◆ **Task to complete**
The answer should consist of the records below, repeated exactly, and no pictures.

◆ **Data for this exercise**

»»

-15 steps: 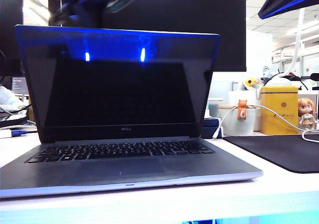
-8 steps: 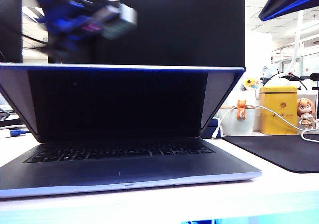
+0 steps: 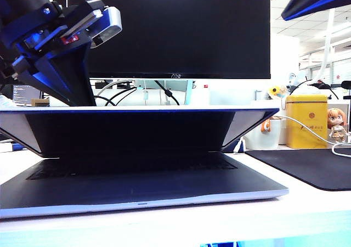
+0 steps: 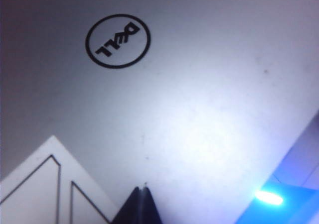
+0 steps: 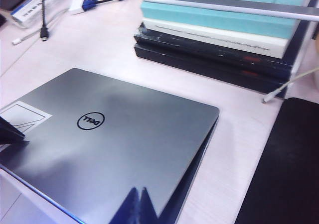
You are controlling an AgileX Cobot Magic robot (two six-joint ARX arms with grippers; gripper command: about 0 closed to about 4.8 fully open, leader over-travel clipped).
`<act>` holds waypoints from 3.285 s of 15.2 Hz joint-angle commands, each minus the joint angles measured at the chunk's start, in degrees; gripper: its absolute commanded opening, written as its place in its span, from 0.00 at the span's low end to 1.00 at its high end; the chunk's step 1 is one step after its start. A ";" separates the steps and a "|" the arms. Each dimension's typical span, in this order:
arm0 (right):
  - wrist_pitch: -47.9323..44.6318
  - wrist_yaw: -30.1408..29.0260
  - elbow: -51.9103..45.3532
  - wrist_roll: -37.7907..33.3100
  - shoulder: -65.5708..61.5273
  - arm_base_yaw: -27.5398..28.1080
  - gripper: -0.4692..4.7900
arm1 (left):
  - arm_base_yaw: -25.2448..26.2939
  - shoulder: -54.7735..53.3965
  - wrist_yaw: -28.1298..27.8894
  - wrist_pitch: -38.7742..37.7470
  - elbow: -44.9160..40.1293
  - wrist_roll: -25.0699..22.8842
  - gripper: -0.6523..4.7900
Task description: Close the lid of the gray laptop.
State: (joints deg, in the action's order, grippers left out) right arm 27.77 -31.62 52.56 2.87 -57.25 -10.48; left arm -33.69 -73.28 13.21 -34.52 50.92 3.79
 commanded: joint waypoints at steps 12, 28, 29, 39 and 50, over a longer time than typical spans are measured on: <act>-3.19 6.14 0.02 0.20 4.68 0.04 0.08 | -3.74 28.57 -27.52 12.44 -7.93 -6.97 0.11; -60.24 19.30 -42.86 -13.11 30.03 -0.31 0.08 | 13.64 73.18 -22.58 26.16 -37.92 -3.80 0.11; -58.31 20.26 -43.45 -12.94 35.12 -0.31 0.08 | 13.66 73.18 -22.67 26.45 -37.92 -4.11 0.11; -35.06 30.67 -52.06 -11.74 54.47 -0.15 0.08 | 13.66 73.18 -27.36 31.39 -45.55 -3.85 0.11; -26.53 28.87 -52.17 -7.06 54.45 3.69 0.08 | 34.21 73.20 -11.89 34.12 -50.51 -0.39 0.11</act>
State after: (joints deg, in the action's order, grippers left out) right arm 1.74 -2.81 0.67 -4.62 -2.83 -6.83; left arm -0.25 -0.27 0.51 -0.16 0.38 2.11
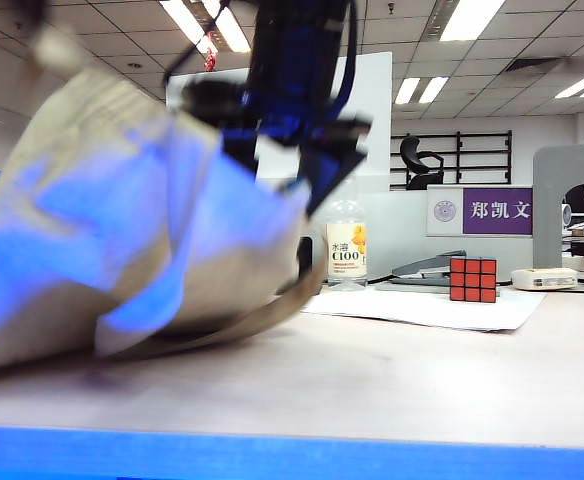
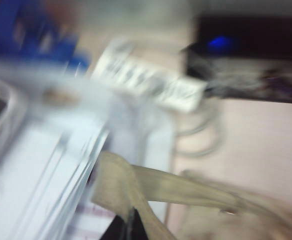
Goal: Take the glasses case out of the canvas bag and put it on the table.
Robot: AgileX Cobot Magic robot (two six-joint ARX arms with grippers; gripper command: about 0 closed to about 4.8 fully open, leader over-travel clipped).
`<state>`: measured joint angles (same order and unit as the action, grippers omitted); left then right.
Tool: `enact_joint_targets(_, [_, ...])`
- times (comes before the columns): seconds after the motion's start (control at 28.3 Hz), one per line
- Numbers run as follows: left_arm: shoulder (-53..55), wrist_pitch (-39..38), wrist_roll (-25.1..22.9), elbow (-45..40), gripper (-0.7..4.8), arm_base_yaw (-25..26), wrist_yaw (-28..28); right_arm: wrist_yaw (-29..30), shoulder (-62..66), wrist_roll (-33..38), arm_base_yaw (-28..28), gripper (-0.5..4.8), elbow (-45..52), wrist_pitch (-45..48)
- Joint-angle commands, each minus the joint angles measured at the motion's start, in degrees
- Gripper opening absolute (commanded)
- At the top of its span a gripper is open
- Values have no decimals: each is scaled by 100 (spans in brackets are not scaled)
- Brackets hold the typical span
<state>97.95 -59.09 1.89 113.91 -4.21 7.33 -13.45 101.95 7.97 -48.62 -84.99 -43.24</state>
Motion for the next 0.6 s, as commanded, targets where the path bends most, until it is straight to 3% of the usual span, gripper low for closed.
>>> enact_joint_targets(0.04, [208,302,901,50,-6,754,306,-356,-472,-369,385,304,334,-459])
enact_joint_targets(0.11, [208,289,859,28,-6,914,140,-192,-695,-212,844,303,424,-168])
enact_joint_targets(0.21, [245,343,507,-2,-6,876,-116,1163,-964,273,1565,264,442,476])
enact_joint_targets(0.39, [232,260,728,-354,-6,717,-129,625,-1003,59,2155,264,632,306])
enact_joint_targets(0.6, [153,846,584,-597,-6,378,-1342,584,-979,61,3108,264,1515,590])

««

◆ **Response to this exercise**
-15 steps: 
-8 steps: 
+0 steps: 
+0 steps: 
+0 steps: 
You are controlling an AgileX Cobot Magic robot (two six-joint ARX arms with grippers; gripper command: about 0 closed to about 4.8 fully open, leader over-travel clipped).
`<act>` holds waypoints from 3.285 s of 15.2 Hz joint-angle commands, each minus the joint angles measured at the chunk's start, in degrees; gripper: its absolute commanded opening, written as its place in its span, from 0.00 at the span's low end to 1.00 at its high end; the chunk's step 1 is one step after its start. A ";" separates the steps and a "|" the arms. Each dimension's typical span, in this order:
arm0 (right):
  - wrist_pitch: -47.9323..44.6318
  - wrist_yaw: -30.1408..29.0260
  - elbow: -51.9103..45.3532
  - wrist_roll: -37.7907..33.3100
  - shoulder: -65.5708..61.5273
  - arm_base_yaw: -27.5398..28.1080
  - gripper: -0.4692..4.7900
arm1 (left):
  - arm_base_yaw: -25.2448..26.2939
  - shoulder: -54.7735..53.3965
  - wrist_yaw: -28.1298..27.8894
  - wrist_pitch: -38.7742..37.7470
  - elbow: -44.9160..40.1293
  - wrist_roll: -25.0699..22.8842
  - gripper: -0.6523..4.7900
Task description: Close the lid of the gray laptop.
State: (joints deg, in the action's order, grippers left out) right arm 27.77 -31.62 52.56 2.87 -57.25 -10.48; left arm -33.69 -73.28 13.21 -34.52 50.92 3.79
 commanded: joint waypoints at steps 12, 28, 29, 39 and 50, over a longer time than typical spans are measured on: <act>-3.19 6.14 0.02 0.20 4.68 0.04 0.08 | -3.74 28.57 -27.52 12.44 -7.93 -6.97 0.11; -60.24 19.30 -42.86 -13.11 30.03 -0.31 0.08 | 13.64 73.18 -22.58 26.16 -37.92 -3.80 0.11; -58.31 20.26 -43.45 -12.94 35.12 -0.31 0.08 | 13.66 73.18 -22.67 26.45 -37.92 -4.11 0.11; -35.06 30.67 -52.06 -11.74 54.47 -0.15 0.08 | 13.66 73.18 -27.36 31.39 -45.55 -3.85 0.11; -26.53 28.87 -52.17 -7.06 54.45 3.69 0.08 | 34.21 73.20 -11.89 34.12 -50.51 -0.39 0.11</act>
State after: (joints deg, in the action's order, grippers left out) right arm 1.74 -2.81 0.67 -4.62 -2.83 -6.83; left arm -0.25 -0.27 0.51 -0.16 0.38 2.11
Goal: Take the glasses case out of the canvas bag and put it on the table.
Robot: AgileX Cobot Magic robot (two six-joint ARX arms with grippers; gripper command: about 0 closed to about 4.8 fully open, leader over-travel clipped).
`<state>`: measured joint angles (same order and unit as the action, grippers omitted); left then right.
Tool: `enact_joint_targets(_, [_, ...])`
- times (comes before the columns): seconds after the motion's start (control at 28.3 Hz), one per line
- Numbers run as follows: left_arm: shoulder (-53..55), wrist_pitch (-39..38), wrist_roll (-25.1..22.9), elbow (-45..40), gripper (-0.7..4.8), arm_base_yaw (-25..26), wrist_yaw (-28..28); right_arm: wrist_yaw (-29..30), shoulder (-62..66), wrist_roll (-33..38), arm_base_yaw (-28..28), gripper (-0.5..4.8), elbow (-45..52), wrist_pitch (-45..48)
- Joint-angle commands, each minus the joint angles measured at the motion's start, in degrees
- Gripper opening absolute (commanded)
- At the top of its span a gripper is open
- Values have no decimals: each is scaled by 100 (spans in brackets are not scaled)
- Brackets hold the typical span
<state>97.95 -59.09 1.89 113.91 -4.21 7.33 -13.45 101.95 7.97 -48.62 -84.99 -43.24</state>
Motion for the next 0.6 s, as commanded, targets where the path bends most, until it is straight to 3% of the usual span, gripper low for closed.
>>> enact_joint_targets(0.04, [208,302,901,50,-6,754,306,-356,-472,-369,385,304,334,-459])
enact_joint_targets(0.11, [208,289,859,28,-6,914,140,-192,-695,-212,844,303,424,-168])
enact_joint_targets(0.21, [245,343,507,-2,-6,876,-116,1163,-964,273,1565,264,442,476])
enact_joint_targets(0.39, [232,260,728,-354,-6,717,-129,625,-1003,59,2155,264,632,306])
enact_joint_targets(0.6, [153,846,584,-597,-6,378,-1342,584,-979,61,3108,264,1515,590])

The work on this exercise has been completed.